PayPal will deploy Arkose technology at Honey, PayPal’s shopping and rewards platform. Loyalty fraud is a growing problem for online shopping, with attacks jumping nearly 300% in 2020, according to Sift, which also reported a 60% increase in omnichannel retail fraud attacks.

Arkose classifies web traffic based on the users’ intent, taking countermeasures that are designed to halt attacks in real time over several types of payment fraud.

Its platform targets account registration fraud; account takeover and manipulation of user credentials; web scraping malware; bots that add items to shopping cards to stop legitimate purchases; card testing and the use of stolen payment credentials; and the use of automated scripts to exploit enrollment forms.
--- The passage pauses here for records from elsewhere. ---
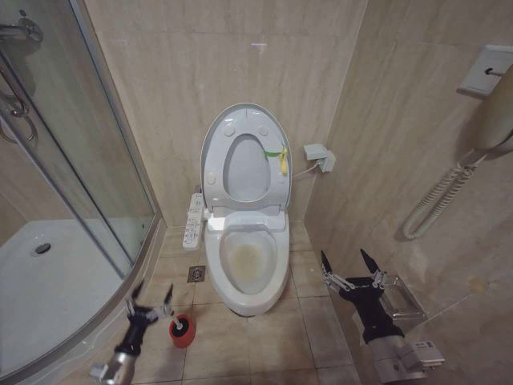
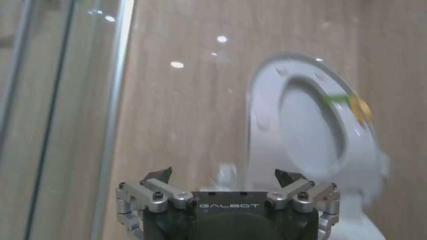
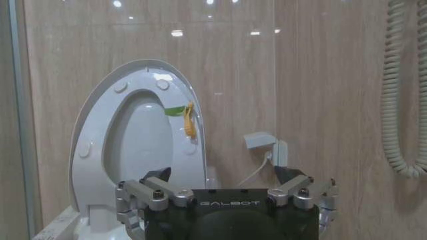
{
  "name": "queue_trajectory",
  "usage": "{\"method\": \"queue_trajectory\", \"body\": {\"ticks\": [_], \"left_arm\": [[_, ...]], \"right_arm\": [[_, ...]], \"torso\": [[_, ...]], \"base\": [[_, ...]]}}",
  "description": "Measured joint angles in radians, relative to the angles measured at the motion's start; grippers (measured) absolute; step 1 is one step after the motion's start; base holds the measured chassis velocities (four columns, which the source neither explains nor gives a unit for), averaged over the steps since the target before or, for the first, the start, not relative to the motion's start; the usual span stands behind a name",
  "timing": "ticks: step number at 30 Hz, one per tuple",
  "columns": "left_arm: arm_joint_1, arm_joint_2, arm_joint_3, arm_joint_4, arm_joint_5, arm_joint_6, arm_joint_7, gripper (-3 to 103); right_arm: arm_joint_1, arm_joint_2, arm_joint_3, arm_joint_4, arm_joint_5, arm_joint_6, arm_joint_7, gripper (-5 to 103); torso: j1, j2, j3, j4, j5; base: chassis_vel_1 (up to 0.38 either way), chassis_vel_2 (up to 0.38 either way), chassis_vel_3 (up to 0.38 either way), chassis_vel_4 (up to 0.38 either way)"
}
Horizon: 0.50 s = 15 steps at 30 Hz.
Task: Open the toilet lid, clean the toilet bowl with a toilet brush, close the toilet lid, and flush.
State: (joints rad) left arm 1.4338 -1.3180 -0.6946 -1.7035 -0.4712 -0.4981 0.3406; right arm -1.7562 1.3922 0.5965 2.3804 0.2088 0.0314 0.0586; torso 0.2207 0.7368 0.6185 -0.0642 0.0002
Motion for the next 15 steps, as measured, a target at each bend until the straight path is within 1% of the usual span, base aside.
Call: {"method": "queue_trajectory", "body": {"ticks": [1, 2, 3, 4, 5, 6, 7, 8, 11, 13, 15], "left_arm": [[0.043, -0.003, -0.008, -0.131, 0.023, 0.096, -0.110, 100], [0.079, -0.008, -0.016, -0.222, 0.044, 0.184, -0.192, 100], [0.079, -0.008, -0.016, -0.222, 0.044, 0.184, -0.192, 100], [0.117, -0.014, -0.021, -0.299, 0.058, 0.262, -0.265, 100], [0.159, -0.021, -0.021, -0.377, 0.069, 0.334, -0.334, 100], [0.193, -0.028, -0.023, -0.436, 0.082, 0.377, -0.374, 100], [0.227, -0.036, -0.025, -0.488, 0.099, 0.410, -0.399, 100], [0.227, -0.036, -0.025, -0.488, 0.099, 0.410, -0.399, 100], [0.312, -0.056, -0.025, -0.616, 0.139, 0.469, -0.434, 100], [0.355, -0.069, -0.019, -0.675, 0.162, 0.483, -0.439, 100], [0.372, -0.076, -0.017, -0.696, 0.178, 0.486, -0.438, 100]], "right_arm": [[0.000, 0.000, 0.000, 0.000, 0.000, 0.000, 0.000, 100], [0.000, 0.000, 0.000, 0.000, 0.000, 0.000, 0.000, 100], [0.000, 0.000, 0.000, 0.000, 0.000, 0.000, 0.000, 100], [0.000, 0.000, 0.000, 0.000, 0.000, 0.000, 0.000, 100], [0.000, 0.000, 0.000, 0.000, 0.000, 0.000, 0.000, 100], [0.000, 0.000, 0.000, 0.000, 0.000, 0.000, 0.000, 100], [0.000, 0.000, 0.000, 0.000, 0.000, 0.000, 0.000, 100], [0.000, 0.000, 0.000, 0.000, 0.000, 0.000, 0.000, 100], [0.000, 0.000, 0.000, 0.000, 0.000, 0.000, 0.000, 100], [0.000, 0.000, 0.000, 0.000, 0.000, 0.000, 0.000, 100], [0.000, 0.000, 0.000, 0.000, 0.000, 0.000, 0.000, 100]], "torso": [[0.000, 0.000, 0.000, 0.0000, -0.0001], [0.000, 0.000, 0.000, 0.0000, 0.0003], [0.000, 0.000, 0.000, 0.0000, 0.0003], [0.000, 0.000, 0.000, 0.0005, 0.0005], [0.000, 0.000, 0.000, 0.0005, -0.0001], [0.000, 0.000, 0.000, 0.0005, -0.0004], [0.000, 0.000, 0.000, 0.0005, -0.0001], [0.000, 0.000, 0.000, 0.0005, -0.0001], [0.000, 0.000, 0.000, 0.0003, -0.0002], [0.000, 0.000, 0.000, 0.0003, 0.0001], [0.000, 0.000, 0.000, 0.0002, -0.0003]], "base": [[0.000, 0.000, 0.000, 0.000], [0.000, 0.000, 0.000, 0.000], [0.000, 0.000, 0.000, 0.000], [0.000, 0.000, 0.000, 0.000], [0.000, 0.000, 0.000, 0.000], [0.000, 0.000, 0.000, 0.000], [0.000, 0.000, 0.000, 0.000], [0.000, 0.000, 0.000, 0.000], [0.000, 0.000, 0.000, 0.000], [0.000, 0.000, 0.000, 0.000], [0.000, 0.000, 0.000, 0.000]]}}
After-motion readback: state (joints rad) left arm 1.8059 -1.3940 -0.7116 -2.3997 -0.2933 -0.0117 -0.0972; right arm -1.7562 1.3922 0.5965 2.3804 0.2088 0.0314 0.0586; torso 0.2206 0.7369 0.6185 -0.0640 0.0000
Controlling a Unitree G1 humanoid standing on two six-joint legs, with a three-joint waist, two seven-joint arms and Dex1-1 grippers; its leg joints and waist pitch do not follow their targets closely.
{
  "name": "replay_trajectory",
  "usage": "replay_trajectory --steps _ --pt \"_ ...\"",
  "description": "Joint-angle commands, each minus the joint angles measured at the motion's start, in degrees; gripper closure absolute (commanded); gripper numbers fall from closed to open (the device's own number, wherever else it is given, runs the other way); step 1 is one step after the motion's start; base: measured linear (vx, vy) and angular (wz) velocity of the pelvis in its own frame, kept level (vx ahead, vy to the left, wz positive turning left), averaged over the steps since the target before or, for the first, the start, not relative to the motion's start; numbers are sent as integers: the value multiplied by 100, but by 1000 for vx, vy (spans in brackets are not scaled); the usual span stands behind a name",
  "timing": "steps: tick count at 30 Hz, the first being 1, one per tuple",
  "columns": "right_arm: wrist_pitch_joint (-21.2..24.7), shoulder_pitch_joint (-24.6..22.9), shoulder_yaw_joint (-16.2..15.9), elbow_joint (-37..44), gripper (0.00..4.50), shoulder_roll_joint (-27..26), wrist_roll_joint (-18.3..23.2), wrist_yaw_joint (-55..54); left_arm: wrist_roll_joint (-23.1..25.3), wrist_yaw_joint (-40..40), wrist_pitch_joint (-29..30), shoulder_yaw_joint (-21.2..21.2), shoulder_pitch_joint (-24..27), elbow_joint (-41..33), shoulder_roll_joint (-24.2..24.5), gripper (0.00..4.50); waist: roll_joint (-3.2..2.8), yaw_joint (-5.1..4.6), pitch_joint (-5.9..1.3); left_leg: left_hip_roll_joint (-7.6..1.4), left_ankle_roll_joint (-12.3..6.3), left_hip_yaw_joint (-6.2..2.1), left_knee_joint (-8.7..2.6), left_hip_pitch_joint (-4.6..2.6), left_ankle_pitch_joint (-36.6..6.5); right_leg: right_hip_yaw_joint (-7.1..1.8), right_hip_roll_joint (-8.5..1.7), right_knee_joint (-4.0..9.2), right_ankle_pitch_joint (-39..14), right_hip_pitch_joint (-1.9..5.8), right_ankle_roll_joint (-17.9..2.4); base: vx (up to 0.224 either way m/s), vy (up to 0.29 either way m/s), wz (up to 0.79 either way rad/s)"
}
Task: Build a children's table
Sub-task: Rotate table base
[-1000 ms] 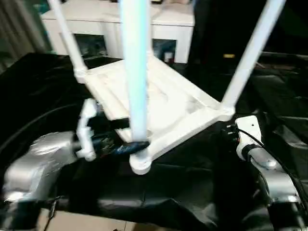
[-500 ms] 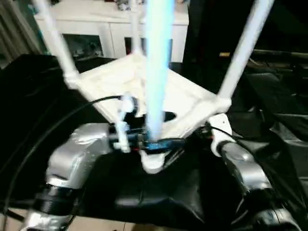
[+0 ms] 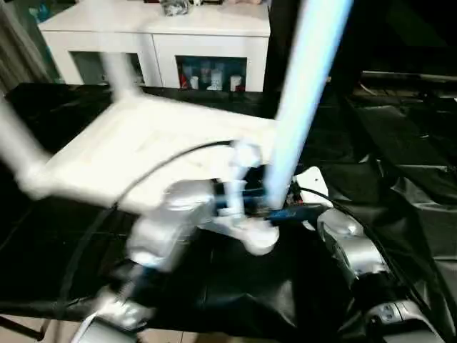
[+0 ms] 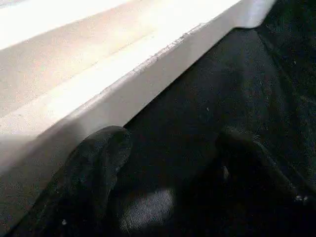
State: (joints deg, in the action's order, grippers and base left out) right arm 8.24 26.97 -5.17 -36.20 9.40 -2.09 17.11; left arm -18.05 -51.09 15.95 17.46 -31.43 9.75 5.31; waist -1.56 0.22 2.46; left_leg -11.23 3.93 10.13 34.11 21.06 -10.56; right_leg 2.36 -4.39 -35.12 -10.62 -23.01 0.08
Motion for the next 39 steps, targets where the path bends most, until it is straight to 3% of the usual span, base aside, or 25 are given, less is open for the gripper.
replay_trajectory --steps 1,3,5,9,11,15,19,24,25,31,36,37,39 --pt "-123 129 -68 -41 99 -45 -27 -54 420 419 -290 -49 -211 390 71 4 29 60 -364 -75 -152 -19 -350 -10 -1147 -170 -237 428 -820 350 -1308 0 0 0" --pt "-122 145 33 -48 99 28 -26 -136 541 513 -376 -96 -272 548 168 4 10 76 -375 -75 -166 -27 -345 -15 -1048 -165 -245 404 -672 352 -1334 0 0 0" --pt "-155 143 124 -19 99 133 6 -111 615 454 -463 -119 -283 620 299 4 36 86 -375 -90 -209 -19 -344 -11 -1018 -166 -243 396 -538 350 -1418 0 0 0" --pt "-38 -1 300 381 99 416 203 206 673 164 -446 -115 -141 497 656 4 35 99 -358 -85 -255 -14 -349 -15 -1096 -163 -243 397 -678 348 -1417 0 0 0" --pt "4 -126 326 634 99 639 342 659 431 -289 -318 -154 49 291 841 4 36 117 -344 -90 -257 -14 -359 -17 -1209 -166 -251 416 -934 351 -1353 0 0 0" --pt "-25 -371 245 1023 99 1089 538 1576 82 -940 -224 -177 282 141 1118 4 18 171 -353 -111 -311 1 -355 -47 -1175 -171 -236 409 -803 305 -1438 0 0 0" --pt "-103 -682 -123 1568 99 1616 668 2628 230 -1419 -588 -53 217 621 1454 4 27 235 -329 -115 -348 0 -370 -44 -1276 -178 -241 415 -892 306 -1383 0 0 0" --pt "165 -1067 -495 2492 99 2209 879 3693 1041 -1429 -1298 204 -265 1744 1734 43 35 275 -328 -112 -331 -18 -383 -49 -1330 -179 -229 450 -1076 317 -1166 0 0 0" --pt "224 -1124 -542 2650 99 2313 900 3850 1079 -1523 -1310 239 -349 1889 1756 50 26 284 -336 -134 -294 -26 -385 -49 -1327 -186 -273 434 -1071 309 -1213 0 0 0" --pt "454 -1256 -639 3185 99 2713 985 4374 1374 -1787 -1665 490 -704 2568 1782 96 28 315 -346 -131 -334 -20 -366 -39 -1216 -187 -281 422 -907 319 -1346 0 0 0" --pt "723 -1343 -662 3634 99 2983 1132 4647 1679 -1990 -2092 668 -1014 3301 1714 134 40 360 -342 -138 -348 -26 -370 -36 -1214 -188 -289 435 -943 321 -1345 0 0 0" --pt "762 -1369 -665 3709 99 3054 1125 4708 1847 -1958 -2277 741 -1106 3539 1685 164 22 359 -347 -142 -327 -29 -365 -45 -1232 -188 -291 437 -947 321 -1341 0 0 0" --pt "830 -1402 -658 3796 99 3113 1140 4751 1974 -1873 -2411 773 -1190 3750 1639 164 28 360 -342 -131 -331 -30 -364 -35 -1231 -187 -287 445 -957 325 -1328 0 0 0"
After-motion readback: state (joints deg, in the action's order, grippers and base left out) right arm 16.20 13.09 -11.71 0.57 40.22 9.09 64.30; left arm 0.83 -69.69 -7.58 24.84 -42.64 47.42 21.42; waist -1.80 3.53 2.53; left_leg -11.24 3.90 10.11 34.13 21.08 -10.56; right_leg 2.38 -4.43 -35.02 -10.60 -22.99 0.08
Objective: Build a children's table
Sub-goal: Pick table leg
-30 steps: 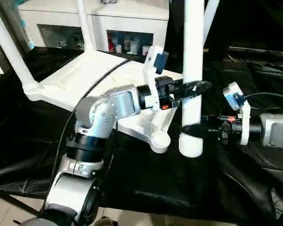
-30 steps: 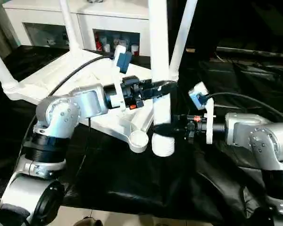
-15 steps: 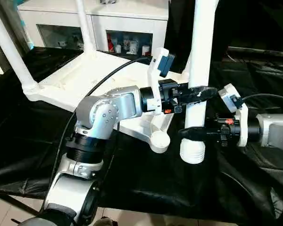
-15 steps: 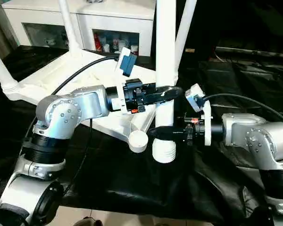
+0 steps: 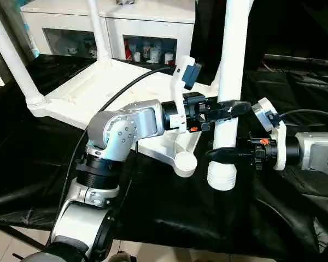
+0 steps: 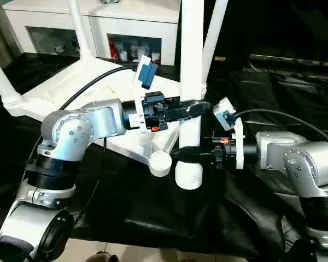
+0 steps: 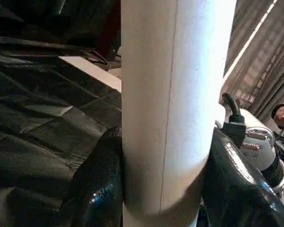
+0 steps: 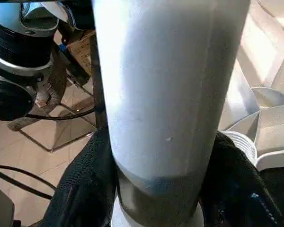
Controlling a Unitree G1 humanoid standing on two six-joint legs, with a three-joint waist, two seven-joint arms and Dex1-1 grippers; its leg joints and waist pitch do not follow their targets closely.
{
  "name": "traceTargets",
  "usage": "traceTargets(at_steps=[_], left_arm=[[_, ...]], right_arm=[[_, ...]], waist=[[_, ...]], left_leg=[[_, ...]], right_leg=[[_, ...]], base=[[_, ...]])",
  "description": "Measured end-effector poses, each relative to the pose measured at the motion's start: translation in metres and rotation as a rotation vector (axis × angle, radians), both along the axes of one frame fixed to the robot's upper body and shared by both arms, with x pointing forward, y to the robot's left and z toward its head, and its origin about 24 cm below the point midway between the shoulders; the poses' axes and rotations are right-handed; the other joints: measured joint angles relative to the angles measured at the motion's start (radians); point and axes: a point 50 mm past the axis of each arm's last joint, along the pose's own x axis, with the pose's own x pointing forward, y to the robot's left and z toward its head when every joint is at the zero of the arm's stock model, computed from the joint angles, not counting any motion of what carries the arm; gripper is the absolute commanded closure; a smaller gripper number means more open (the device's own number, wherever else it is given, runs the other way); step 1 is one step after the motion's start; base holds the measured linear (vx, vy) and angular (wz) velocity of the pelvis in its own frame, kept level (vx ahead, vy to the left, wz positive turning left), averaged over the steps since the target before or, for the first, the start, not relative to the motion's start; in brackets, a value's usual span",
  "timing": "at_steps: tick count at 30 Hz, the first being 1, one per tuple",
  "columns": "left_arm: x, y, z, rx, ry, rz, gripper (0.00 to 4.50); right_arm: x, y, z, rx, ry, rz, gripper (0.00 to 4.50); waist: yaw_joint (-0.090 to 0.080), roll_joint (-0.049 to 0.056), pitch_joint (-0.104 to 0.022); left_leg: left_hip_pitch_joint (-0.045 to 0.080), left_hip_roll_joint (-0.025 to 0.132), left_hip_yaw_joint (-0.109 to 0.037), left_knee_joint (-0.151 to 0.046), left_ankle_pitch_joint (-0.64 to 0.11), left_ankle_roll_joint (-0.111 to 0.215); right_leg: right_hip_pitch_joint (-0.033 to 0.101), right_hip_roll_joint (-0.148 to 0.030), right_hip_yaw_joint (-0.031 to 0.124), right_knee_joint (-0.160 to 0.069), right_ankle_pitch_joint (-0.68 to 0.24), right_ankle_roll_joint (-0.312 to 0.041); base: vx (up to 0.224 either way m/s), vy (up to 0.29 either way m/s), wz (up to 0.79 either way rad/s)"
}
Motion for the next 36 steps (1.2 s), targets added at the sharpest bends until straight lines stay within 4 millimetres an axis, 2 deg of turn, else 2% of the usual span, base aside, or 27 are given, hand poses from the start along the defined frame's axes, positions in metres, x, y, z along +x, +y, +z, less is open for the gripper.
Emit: traceTargets(at_steps=[2, 5, 15, 17, 22, 23, 30, 32, 36], left_arm=[[0.0001, 0.0002, 0.0, 0.0, 0.0, 0.0, 2.64], [-0.0002, 0.0003, 0.0002, -0.002, -0.001, -0.005, 2.64], [-0.0006, 0.0011, 0.0005, -0.007, -0.005, -0.018, 2.64], [-0.0008, 0.0011, 0.0006, -0.008, -0.005, -0.021, 2.64], [-0.0005, 0.0016, 0.001, -0.011, -0.01, -0.019, 2.64], [-0.0005, 0.0016, 0.001, -0.011, -0.01, -0.019, 2.64], [-0.0004, 0.0015, 0.0012, -0.013, -0.012, -0.019, 2.64], [-0.0004, 0.0015, 0.0013, -0.014, -0.012, -0.018, 2.08], [-0.0007, 0.0016, 0.0038, -0.053, 0.0, -0.024, 1.85]], right_arm=[[0.0003, -0.0002, -0.0004, -0.001, 0.001, -0.002, 1.91], [0.0003, 0.0007, -0.0029, -0.008, 0.01, 0.002, 1.7], [0.0006, 0.0007, -0.0034, -0.017, 0.004, 0.002, 1.61], [0.0004, 0.0008, -0.0033, -0.015, 0.005, 0.005, 1.9], [-0.0002, 0.0014, -0.0029, -0.004, 0.008, 0.015, 2.22], [-0.0002, 0.0016, -0.0028, -0.002, 0.009, 0.016, 2.4], [-0.0007, 0.0023, -0.0023, 0.005, 0.008, 0.022, 2.56], [-0.0006, 0.0026, -0.0022, 0.006, 0.007, 0.021, 2.57], [0.0006, 0.0054, -0.0015, 0.038, -0.004, 0.011, 2.57]], waist=[[0.0, 0.0, 0.0], [0.0, 0.0, 0.0], [0.0, 0.0, 0.0], [0.0, 0.0, 0.0], [0.0, 0.0, 0.0], [-0.001, 0.0, 0.0], [-0.001, 0.0, 0.0], [-0.001, 0.0, 0.0], [-0.001, 0.0, 0.0]], left_leg=[[0.0, 0.0, 0.0, 0.0, 0.0, 0.0], [0.0, 0.0, 0.0, 0.0, 0.0, 0.0], [0.0, 0.0, 0.0, 0.0, 0.0, 0.0], [0.0, 0.0, 0.0, 0.0, 0.0, 0.0], [0.0, 0.0, 0.0, 0.0, 0.0, 0.0], [0.0, 0.0, 0.0, 0.0, 0.0, 0.0], [0.0, 0.0, 0.0, 0.0, 0.0, 0.0], [0.0, 0.0, 0.0, 0.0, 0.0, 0.0], [0.0, 0.0, 0.0, 0.0, 0.0, 0.0]], right_leg=[[0.0, 0.0, 0.0, 0.0, 0.0, 0.0], [0.0, 0.0, 0.0, 0.0, 0.0, 0.0], [0.0, 0.0, 0.0, 0.0, 0.0, 0.0], [0.0, 0.0, 0.0, 0.0, 0.0, 0.0], [0.0, 0.0, 0.0, 0.0, 0.0, -0.001], [0.0, 0.0, 0.0, 0.0, 0.0, -0.001], [0.0, 0.0, 0.0, 0.0, 0.001, -0.001], [0.0, 0.0, 0.0, 0.0, 0.001, -0.001], [0.0, 0.0, 0.0, 0.0, 0.001, -0.001]], base=[[0.0, 0.0, 0.0], [0.0, 0.0, 0.0], [0.0, 0.0, 0.0], [0.0, 0.0, 0.0], [0.0, 0.0, 0.0], [0.0, 0.0, 0.0], [0.0, 0.0, 0.0], [0.0, 0.0, 0.0], [0.0, 0.0, 0.0]])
PayPal paid $4 billion in 2019 to acquire Honey, a firm that at the time was earning about $100 million in yearly revenue, causing some to question the size of the deal. The service, now called Honey by PayPal, is a menu of tools that notify shoppers when prices drop for specific items in an attempt to find the lowest price. The service has saved consumers more than $1 billion over the past year, according to a release from Arkose.

Honey, which works with retailers such as Macy’s and Sephora and with marketplaces such as eBay, has become integral to PayPal’s strategy to improve the chance of its payments app and Venmo to be the top choice of shoppers for payments.

Since Honey’s service encourages users to regularly engage to search for price reductions on e-commerce sites, there’s a “check- in” effect that PayPal wishes to promote among its users.